Emerging Role of Nitric Oxide and Heat Shock Proteins in Insulin Resistance.

Author information

1
Cátedra de Química Orgánica II, Facultad de Farmacia y Bioquímica, Universidad Juan Agustín Maza, Mendoza, Argentina.
2
Department of Physiology and Pharmacology, School of Medicine, Puerto Rico University, San Juan, PR, USA.
3
Área de Farmacología, Departamento de Patología, Facultad de Ciencias Médicas, Universidad Nacional de Cuyo Centro Universitario, CP: 5500, Mendoza, Argentina. wmanucha@yahoo.com.ar.
4
IMBECU-CONICET National Council of Scientific and Technical Research of Argentina, Mendoza, Argentina. wmanucha@yahoo.com.ar.

Abstract

Insulin resistance (IR) is present in pathologies such as diabetes, obesity, metabolic syndrome, impaired glucose tolerance, hypertension, inflammation, cardiac disease, and dyslipidemias.
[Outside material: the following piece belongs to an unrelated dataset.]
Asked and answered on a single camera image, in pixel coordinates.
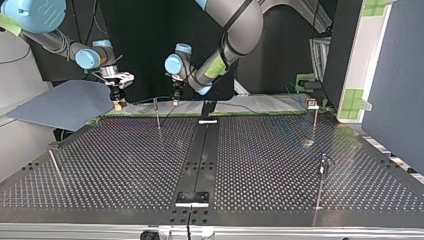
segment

Population studies show that IR is multifactorial and has genetic components, such as defects in the insulin-signaling pathway (as serine phosphorylation on insulin substrate or decreased activation of signaling molecules) and RAS/MAPK-dependent pathways. IR is connected to mitochondrial dysfunction, overproduction of oxidants, accumulation of fat, and an over-activation of the renin-angiotensin system linked to the NADPH oxidase activity. In addition, nitric oxide (NO), synthesized by nitric oxide synthases (endothelial and inducible), is also associated with IR when both impaired release and reduced bioavailability of all which lead to inflammation and hypertension. However, increased NO may promote vasculoprotection. Moreover, reduced NO release induces heat shock protein 70 kDa (HSP70) expression in IR and diabetes, mediating beneficial effects against oxidative stress injury, inflammation and apoptosis. HSP70 may be used as biomarker of the chronicity of diabetes. Hsp72 (inducible protein) is linked to vascular complications with a high-fat diet by blocking inflammation signaling (cytoprotective and anti-cytotoxicity intracellular role). Elucidating the IR signaling pathways and the roles of NO and HSPs is relevant to the application of new treatments, such as heat shock and thermal therapy, nitrosylated drugs, chemical chaperones or exercise training.

KEYWORDS:

Heat shock protein 70; Insulin resistance; Nitric oxide; Oxidative stress; Type-2 diabetes mellitus; Vitamin D

PMID:
26694820
DOI:
10.1007/s11906-015-0615-4
[Indexed for MEDLINE]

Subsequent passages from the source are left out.